Le 8 juillet 2019, la Cour d’appel, dans l’affaire Procureur général du Canada c. De l’Étoile[1] (l’affaire De l’Étoile) a infirmé une décision du Tribunal administratif du travail (le TAT) et a ainsi confirmé l’application du privilège relatif au litige devant le TAT.

Qu’est-ce que le privilège relatif au litige?

Le privilège relatif au litige représente une immunité de communication de la preuve dans le cadre d’un litige afin de protéger la divulgation de certains documents dont l’objet principal est la préparation d’un litige. Ce privilège vise à créer une zone protégée afin de faciliter, pour une partie, la préparation du dossier en vue d’un débat contradictoire. Le privilège relatif au litige n’a pas pour cible unique les communications entre un avocat et son client, déjà protégées par le secret professionnel, mais touche également les communications entre un avocat et un tiers.

Il a pour objet principal de favoriser l’efficacité du processus contradictoire en donnant aux parties la possibilité de préparer leurs arguments « en privé », sans ingérence de la partie adverse ni crainte d’une communication prématurée.

Contexte

Dans le cadre de l’affaire De l’Étoile, un employeur avait convoqué une travailleuse qui alléguait une lésion professionnelle à une expertise médicale et, à la suite de l’obtention du rapport médical, avait informé le TAT qu’il n’entendait pas produire ce rapport en preuve. La travailleuse avait demandé l’obtention d’une ordonnance visant la production de ce rapport médical de l’employeur ainsi que son dépôt au dossier. Invoquant le privilège relatif au litige, l’employeur avait refusé de déposer cette expertise.

Rejetant les prétentions de l’employeur, le TAT a statué que le privilège relatif au litige s’appliquait dans le domaine civil et dans le cadre de débats contradictoires, mais non « dans un contexte de droit administratif devant un tribunal de nature quasi judiciaire »[2] comme le TAT. Il a donc ordonné la production du rapport d’expertise de l’employeur. Cette décision fut d’ailleurs confirmée par la suite tant en révision administrative devant le TAT qu’en contrôle judiciaire devant la Cour supérieure.
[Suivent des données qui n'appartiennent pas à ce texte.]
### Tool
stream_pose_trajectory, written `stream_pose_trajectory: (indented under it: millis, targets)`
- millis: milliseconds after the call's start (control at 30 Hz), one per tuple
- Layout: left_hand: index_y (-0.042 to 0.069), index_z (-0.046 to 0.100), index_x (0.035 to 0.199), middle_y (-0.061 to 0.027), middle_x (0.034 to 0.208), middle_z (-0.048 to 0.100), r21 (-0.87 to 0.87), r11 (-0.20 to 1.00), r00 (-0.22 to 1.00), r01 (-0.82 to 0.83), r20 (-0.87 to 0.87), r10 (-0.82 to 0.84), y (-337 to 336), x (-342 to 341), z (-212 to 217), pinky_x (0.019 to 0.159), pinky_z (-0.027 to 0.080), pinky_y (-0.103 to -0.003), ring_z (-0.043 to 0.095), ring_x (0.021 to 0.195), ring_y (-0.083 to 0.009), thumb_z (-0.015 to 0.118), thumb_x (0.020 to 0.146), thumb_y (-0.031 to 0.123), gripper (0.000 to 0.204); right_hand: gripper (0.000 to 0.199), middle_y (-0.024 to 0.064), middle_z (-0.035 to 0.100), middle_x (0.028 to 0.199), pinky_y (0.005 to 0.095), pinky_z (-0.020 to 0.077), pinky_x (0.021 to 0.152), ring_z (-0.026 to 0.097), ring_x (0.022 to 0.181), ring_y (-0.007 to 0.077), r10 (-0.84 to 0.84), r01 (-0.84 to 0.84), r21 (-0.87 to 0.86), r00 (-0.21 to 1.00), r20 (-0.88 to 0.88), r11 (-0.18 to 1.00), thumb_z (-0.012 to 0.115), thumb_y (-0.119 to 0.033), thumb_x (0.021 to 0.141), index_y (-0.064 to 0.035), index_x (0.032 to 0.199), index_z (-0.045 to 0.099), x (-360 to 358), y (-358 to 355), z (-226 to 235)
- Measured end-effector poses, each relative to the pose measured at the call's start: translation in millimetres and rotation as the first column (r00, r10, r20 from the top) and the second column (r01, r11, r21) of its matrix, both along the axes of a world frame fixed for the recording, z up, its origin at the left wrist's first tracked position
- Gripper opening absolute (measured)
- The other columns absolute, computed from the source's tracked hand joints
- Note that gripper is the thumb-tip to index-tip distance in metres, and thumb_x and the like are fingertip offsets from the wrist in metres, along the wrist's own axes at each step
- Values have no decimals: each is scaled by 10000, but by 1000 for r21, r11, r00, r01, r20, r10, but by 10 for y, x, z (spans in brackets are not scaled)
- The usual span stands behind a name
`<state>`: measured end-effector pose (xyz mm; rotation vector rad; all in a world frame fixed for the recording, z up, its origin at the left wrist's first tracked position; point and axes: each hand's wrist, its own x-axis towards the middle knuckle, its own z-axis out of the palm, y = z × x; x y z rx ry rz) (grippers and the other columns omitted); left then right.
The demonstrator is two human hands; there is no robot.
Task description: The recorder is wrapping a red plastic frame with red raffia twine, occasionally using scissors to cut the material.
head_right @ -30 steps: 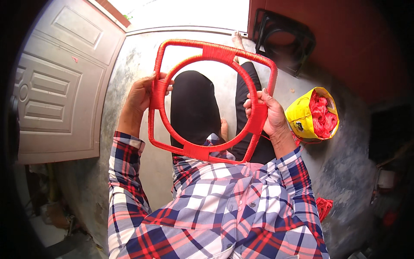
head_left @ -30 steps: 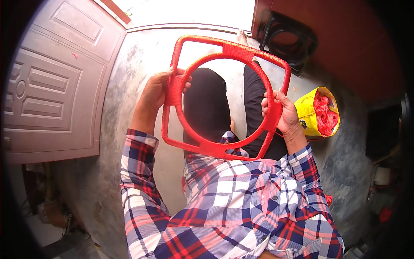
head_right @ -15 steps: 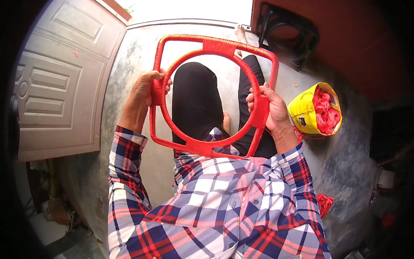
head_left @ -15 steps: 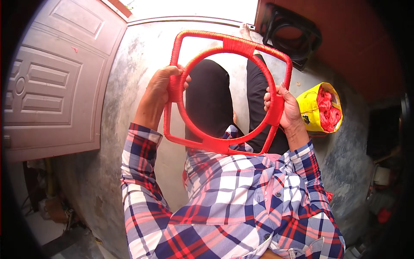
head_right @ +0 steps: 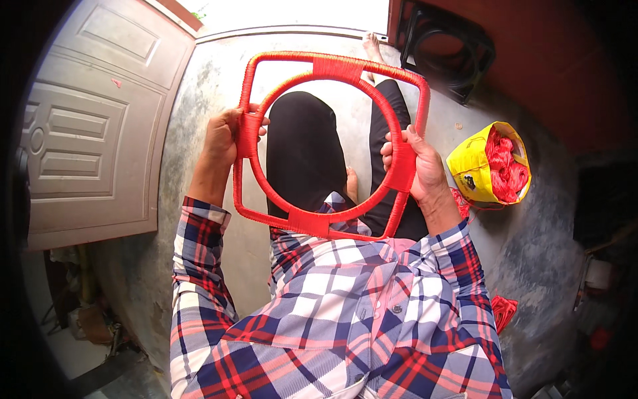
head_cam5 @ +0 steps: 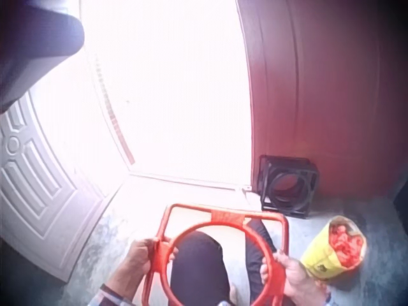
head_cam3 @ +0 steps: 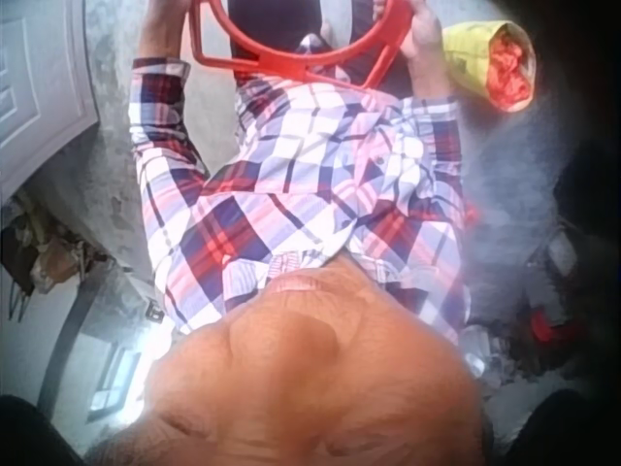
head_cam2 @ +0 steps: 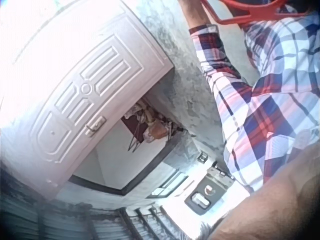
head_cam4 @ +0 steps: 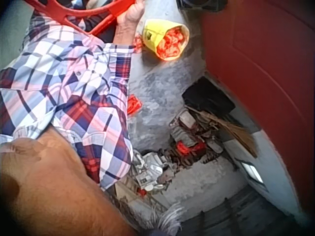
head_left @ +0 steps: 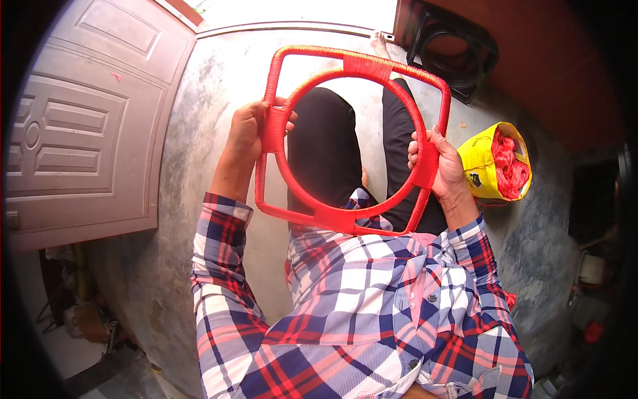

Conclusions de la Cour d’appel

La Cour d’appel infirme la décision initiale du TAT. Elle souligne qu’il est déraisonnable de conclure que les pouvoirs d’enquête dévolus au TAT lui permettent d’écarter cette immunité de communication de la preuve et précise que sa loi constituante[3] ne contient pas de termes suffisamment « clairs, explicites et non équivoques pour écarter le privilège relatif au litige »[4].

Cela dit, la Cour d’appel retourne le dossier au TAT, uniquement afin qu’il se prononce sur la question de savoir si la Loi sur les accidents du travail et les maladies professionnelles (LATMP) permet d’écarter le privilège relatif au litige ou crée une exception à ce privilège.

À retenir

En somme, la décision de la Cour d’appel vient fermer la porte à la prétention du TAT selon laquelle ce dernier ne serait pas tenu d’appliquer le privilège relatif au litige dans le cadre de ses décisions. Ce privilège s’applique donc de manière générale à tous les documents d’un employeur dans la mesure où l’objet principal de la confection de ceux-ci a été la préparation d’un litige.

Pour les employeurs québécois, cette décision vient confirmer que les documents préparés en vue d’un litige devant le TAT demeureront confidentiels et protégés par ce privilège. Ainsi, ce dernier ne pourra pas être écarté à moins d’une exception déjà reconnue, et non selon la discrétion du TAT.

En matière de santé et sécurité du travail, reste toutefois à suivre la question de savoir si la LATMP crée une exception au privilège relatif au litige en ce qui concerne l’obtention d’un rapport à la suite de l’examen médical d’un travailleur. Nous vous tiendrons informés de tout développement au niveau de la jurisprudence du TAT, le cas échéant.

 

[1] 2019 QCCA 1178.

[2] Gendarmerie royale du Canada et De L’Étoile, 2017 QCTAT 5322, par. 11.

[3] Loi instituant le Tribunal administratif du travail, RLRQ, c. T-15.1, art. 9 et 10.